Luck of the Irish?
This past week marked St. Patrick’s Day which began as a celebration of one of Ireland’s patron saints, was later carried to the U.S. by Irish immigrants and is now considered to be a celebration of Irish culture. Shamrocks, leprechauns, and pots of gold are all associated with the celebration and considered to be lucky. Somewhat surprisingly, the saying “Luck of the Irish” originated in the U.S. during the silver and gold rush of the19th century when a number of the most successful miners were of Irish heritage. Did the luck of the Irish have something to do with the stock market performance last week?
While we do not want to discount the possibility of having some luck, it is more likely other factors had a greater influence on the markets. As expected, the Federal Reserve raised the Fed Funds rate by a quarter of a percent; the first interest rate increase since 2018. The markets breathed a sigh of relief since it was not a larger move and enjoyed the best week of the year thus far with the S&P 500 gaining a little more than 6%. With this move and the accompanying statement, the Fed provided further clarity about their plans to fight inflation. The markets consider a quarter point rate hike to be rather insignificant and not enough to hinder the market in the short-term. The Fed signaled plans to continue rate hikes at each of the remaining six meetings of the year. Conventional wisdom is short-term rates need to be at least 2% for there to be a major impact on the economy. This threshold could be reached in 2023 if the Fed continues to raise rates; current expectations are they will. If short-term interest rates were to reach that level, we might experience a slowdown in economic activity but for the time being we expect moderate growth to continue.
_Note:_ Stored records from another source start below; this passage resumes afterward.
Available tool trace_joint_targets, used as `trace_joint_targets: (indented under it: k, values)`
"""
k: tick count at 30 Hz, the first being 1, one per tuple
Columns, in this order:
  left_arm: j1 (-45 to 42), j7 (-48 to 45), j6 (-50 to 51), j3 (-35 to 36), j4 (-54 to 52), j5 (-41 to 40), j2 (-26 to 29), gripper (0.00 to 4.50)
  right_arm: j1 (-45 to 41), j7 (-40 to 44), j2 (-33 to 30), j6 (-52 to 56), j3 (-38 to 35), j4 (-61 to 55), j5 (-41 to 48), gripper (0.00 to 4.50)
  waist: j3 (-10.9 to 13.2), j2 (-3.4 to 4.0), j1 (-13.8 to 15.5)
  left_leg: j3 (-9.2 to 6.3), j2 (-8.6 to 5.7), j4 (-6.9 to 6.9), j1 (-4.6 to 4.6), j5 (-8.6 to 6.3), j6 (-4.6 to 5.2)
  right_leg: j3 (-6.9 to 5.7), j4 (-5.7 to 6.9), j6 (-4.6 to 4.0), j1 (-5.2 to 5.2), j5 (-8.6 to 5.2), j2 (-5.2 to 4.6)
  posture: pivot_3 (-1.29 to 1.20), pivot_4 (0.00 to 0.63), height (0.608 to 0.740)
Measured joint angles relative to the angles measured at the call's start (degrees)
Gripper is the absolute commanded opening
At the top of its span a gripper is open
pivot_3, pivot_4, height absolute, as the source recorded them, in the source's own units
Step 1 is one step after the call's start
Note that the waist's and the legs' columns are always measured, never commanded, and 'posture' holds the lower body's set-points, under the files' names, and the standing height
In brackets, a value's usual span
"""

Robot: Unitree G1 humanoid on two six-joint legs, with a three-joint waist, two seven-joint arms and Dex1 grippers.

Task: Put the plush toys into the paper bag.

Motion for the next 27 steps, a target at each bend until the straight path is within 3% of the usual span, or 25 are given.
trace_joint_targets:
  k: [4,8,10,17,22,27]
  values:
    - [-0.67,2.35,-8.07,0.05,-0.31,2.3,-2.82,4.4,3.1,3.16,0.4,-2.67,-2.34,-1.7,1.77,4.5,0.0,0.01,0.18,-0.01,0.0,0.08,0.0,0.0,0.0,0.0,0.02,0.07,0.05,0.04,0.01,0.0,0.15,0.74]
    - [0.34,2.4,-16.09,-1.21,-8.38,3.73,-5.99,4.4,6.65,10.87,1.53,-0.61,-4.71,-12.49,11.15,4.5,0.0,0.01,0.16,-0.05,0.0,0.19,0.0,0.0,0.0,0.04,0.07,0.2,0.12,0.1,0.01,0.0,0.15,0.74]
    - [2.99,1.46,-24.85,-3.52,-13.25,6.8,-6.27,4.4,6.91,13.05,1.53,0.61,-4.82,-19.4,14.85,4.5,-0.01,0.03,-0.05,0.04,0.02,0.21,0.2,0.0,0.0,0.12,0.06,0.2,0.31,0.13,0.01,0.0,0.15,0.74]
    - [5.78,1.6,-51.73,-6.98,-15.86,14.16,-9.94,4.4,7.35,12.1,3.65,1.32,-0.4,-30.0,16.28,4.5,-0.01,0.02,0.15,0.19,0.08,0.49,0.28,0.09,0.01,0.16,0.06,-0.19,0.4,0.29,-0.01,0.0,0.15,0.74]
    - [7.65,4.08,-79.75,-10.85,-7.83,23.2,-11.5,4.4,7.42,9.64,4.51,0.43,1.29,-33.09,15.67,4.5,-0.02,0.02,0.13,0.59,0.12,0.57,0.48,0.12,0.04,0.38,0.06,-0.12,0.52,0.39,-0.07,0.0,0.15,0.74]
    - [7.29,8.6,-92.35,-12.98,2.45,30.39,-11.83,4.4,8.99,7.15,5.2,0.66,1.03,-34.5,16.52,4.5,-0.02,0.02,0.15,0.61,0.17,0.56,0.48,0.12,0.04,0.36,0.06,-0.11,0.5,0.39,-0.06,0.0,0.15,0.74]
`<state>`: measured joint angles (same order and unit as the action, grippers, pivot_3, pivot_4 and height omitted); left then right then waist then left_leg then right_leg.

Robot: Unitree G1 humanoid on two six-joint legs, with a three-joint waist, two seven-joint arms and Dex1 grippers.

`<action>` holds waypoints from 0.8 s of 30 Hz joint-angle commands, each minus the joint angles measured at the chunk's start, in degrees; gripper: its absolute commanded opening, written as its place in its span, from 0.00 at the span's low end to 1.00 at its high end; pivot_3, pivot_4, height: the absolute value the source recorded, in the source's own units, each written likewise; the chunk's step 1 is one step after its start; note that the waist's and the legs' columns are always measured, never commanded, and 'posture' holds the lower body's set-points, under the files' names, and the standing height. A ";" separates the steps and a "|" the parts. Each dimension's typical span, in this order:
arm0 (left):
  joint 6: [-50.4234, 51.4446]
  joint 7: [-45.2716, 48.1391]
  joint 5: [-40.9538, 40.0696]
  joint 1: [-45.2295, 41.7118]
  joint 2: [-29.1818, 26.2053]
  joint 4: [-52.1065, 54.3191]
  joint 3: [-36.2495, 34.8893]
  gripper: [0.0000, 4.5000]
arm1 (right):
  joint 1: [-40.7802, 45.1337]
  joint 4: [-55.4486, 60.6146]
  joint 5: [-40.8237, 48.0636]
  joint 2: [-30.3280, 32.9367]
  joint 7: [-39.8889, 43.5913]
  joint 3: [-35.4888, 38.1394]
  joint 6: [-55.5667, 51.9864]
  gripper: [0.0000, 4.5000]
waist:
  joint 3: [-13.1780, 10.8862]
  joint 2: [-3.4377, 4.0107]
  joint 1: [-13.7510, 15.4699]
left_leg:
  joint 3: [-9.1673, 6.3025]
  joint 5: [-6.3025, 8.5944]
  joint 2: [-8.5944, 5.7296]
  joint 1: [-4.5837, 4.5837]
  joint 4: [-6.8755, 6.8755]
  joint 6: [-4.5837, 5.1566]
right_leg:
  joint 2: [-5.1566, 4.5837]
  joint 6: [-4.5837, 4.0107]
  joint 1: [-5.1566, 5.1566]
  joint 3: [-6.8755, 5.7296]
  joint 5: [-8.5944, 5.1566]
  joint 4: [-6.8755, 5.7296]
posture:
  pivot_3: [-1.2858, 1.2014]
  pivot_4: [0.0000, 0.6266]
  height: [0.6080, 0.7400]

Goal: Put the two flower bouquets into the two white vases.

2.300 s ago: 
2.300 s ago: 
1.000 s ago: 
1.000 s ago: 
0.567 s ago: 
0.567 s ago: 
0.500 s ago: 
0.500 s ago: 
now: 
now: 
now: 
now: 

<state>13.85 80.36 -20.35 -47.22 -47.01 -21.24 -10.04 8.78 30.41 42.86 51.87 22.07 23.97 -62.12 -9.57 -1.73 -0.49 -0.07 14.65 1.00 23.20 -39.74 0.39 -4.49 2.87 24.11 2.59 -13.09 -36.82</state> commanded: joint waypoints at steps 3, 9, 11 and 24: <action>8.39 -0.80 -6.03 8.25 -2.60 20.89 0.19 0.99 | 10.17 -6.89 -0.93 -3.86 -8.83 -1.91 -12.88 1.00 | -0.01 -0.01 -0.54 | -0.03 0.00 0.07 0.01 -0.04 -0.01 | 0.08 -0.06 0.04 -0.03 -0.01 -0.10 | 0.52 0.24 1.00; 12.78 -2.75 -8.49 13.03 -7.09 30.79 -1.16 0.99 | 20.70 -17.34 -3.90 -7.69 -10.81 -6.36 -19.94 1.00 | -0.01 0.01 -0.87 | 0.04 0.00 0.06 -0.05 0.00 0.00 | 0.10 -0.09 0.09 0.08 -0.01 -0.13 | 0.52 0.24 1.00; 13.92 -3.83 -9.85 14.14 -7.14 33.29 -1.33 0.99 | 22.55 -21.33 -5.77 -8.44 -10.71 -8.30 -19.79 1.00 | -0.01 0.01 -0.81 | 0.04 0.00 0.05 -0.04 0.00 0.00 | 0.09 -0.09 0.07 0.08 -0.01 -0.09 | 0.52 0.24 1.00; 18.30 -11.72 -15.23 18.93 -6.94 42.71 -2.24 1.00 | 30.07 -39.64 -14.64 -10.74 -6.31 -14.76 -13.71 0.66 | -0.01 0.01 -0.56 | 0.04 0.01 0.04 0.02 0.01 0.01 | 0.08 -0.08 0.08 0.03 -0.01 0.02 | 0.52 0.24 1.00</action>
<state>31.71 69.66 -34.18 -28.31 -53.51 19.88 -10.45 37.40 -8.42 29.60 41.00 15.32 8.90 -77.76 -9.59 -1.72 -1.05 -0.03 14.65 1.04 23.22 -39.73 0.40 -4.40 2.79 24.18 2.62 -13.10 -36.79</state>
In their statement, the Fed cut their estimate of GDP growth from 4% to 2.8% for the year, noting implications from the Ukraine war. They also raised their outlook for inflation, publicly acknowledging inflation remains elevated and persistent.
The situation in Ukraine continues to place a certain cloud of uncertainty over the markets and there were news reports of progress being made on the diplomatic front as well as stalled progress by the Russians. There is even some speculation the Russians will not be able to sustain their invasion much longer and may possibly retreat but that seems like a very optimistic assessment; one we can all hope for should further diplomatic progress fail to yield results. Despite some progress seemingly being made, the situation remains largely the same so we can assume the market rebound of the past week was mostly driven by the Fed’s action with the Ukraine situation having only a limited impact.
Pots of Gold (and other commodities)
Inflation continues to be a key theme for investors and consumers alike. The sanctions placed upon Russia continue to impact global supply of certain commodities and raw materials. Higher raw materials costs will undoubtedly continue to drive prices higher for many of the essential items we need, such as food and energy. (My wife would argue precious metals, along with diamonds, are also essential.) Oil was slightly higher on the week, gold and silver were lower, with copper and other industrial metals making moves to the upside. Agricultural commodities, such as wheat and corn, were mostly flat with some daily volatility following historic increases the previous couple of weeks. Even though the prices of many commodities seemed to have leveled off, they remain at or near historically high levels and therefore are likely to cause continued inflationary pressures.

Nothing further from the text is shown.